━━━━━ SOURCE RECORDS

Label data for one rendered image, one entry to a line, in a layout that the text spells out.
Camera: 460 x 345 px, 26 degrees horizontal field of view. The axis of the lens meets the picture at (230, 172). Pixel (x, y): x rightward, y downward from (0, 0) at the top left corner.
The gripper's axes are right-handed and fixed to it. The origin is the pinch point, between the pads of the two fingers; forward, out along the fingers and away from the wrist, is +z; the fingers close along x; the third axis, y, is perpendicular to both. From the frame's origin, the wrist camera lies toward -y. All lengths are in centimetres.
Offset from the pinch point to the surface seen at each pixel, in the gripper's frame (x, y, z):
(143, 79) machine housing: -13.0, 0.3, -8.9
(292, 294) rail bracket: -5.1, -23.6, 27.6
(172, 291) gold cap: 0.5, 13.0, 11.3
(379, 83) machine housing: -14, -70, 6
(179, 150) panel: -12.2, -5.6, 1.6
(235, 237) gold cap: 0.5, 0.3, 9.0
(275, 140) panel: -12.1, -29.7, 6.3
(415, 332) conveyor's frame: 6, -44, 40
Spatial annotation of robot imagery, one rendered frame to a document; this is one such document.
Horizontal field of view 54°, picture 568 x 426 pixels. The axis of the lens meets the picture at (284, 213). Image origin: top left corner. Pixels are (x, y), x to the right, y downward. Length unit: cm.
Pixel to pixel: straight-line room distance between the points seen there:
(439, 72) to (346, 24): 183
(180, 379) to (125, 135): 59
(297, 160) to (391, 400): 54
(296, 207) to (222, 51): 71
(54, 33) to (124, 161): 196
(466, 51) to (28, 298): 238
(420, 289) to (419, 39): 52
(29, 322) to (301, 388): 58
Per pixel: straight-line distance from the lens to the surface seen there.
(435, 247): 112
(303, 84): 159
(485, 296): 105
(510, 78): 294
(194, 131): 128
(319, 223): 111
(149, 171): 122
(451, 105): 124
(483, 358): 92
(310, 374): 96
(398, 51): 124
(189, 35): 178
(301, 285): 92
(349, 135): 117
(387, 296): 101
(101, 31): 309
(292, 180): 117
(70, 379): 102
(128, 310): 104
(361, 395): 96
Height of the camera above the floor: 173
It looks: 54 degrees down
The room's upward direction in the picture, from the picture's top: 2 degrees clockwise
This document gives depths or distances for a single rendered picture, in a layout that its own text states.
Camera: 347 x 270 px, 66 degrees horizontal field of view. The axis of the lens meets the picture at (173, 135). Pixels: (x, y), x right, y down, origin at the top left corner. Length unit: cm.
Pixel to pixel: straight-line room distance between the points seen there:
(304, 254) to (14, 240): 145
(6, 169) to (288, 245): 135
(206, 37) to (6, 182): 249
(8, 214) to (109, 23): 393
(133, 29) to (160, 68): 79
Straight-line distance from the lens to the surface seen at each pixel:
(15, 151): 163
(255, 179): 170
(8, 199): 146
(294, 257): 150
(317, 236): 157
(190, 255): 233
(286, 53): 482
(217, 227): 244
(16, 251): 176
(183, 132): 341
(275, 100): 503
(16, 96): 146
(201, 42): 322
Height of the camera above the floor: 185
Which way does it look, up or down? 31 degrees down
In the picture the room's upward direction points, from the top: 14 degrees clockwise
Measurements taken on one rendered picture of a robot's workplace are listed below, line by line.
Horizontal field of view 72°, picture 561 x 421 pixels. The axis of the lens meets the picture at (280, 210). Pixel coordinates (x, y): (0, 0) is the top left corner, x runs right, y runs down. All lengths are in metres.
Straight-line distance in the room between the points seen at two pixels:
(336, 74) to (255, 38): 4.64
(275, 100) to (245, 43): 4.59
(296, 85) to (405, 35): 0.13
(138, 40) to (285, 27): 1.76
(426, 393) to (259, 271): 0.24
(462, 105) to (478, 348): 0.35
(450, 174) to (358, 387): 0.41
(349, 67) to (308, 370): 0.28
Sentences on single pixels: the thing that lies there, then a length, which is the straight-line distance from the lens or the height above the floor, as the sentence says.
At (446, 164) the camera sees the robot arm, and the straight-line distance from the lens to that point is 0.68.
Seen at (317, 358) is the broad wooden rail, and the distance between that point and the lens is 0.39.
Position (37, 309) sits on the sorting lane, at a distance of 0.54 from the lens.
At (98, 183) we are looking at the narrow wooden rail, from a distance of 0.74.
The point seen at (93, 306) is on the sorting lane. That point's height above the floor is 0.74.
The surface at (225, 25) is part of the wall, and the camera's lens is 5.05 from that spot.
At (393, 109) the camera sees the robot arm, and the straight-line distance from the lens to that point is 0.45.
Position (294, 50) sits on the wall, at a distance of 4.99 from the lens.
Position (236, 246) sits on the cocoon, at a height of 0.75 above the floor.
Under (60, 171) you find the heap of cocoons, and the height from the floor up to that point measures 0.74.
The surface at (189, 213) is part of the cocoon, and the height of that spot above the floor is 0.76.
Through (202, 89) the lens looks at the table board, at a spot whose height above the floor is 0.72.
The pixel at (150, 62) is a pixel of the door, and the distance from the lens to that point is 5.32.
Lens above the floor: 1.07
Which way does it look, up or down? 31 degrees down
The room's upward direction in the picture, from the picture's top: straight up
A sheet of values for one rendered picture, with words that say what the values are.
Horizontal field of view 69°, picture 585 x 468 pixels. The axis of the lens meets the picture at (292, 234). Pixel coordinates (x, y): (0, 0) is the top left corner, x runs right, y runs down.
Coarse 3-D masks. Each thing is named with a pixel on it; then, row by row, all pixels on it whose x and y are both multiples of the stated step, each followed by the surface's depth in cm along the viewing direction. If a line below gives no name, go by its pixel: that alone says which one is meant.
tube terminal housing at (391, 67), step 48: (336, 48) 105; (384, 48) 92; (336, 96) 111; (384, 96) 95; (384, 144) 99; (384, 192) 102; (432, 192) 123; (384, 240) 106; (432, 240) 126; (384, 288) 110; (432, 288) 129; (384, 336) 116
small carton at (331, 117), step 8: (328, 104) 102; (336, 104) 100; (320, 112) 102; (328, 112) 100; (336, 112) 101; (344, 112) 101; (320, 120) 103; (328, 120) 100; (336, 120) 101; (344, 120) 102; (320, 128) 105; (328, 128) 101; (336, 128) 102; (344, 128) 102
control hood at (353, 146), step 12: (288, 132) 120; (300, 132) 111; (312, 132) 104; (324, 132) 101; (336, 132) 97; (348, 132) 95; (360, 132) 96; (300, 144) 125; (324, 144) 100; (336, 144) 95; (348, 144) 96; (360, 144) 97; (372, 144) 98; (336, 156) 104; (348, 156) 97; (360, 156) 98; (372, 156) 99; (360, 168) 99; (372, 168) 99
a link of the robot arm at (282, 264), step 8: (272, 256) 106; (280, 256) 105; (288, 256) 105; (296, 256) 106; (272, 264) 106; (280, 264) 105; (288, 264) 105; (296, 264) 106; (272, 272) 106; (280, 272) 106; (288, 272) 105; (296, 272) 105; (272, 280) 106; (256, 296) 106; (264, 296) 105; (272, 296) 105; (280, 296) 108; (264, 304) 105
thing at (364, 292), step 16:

━━━━━━━━━━

## AIM OF THE EXERCISE
Beginning with the line above that contains "The surface at (225, 25)", copy each line exactly up to and including the line that contains "The pixel at", and go no further.

## COMPLETED EXERCISE
The surface at (225, 25) is part of the wall, and the camera's lens is 5.05 from that spot.
At (393, 109) the camera sees the robot arm, and the straight-line distance from the lens to that point is 0.45.
Position (294, 50) sits on the wall, at a distance of 4.99 from the lens.
Position (236, 246) sits on the cocoon, at a height of 0.75 above the floor.
Under (60, 171) you find the heap of cocoons, and the height from the floor up to that point measures 0.74.
The surface at (189, 213) is part of the cocoon, and the height of that spot above the floor is 0.76.
Through (202, 89) the lens looks at the table board, at a spot whose height above the floor is 0.72.
The pixel at (150, 62) is a pixel of the door, and the distance from the lens to that point is 5.32.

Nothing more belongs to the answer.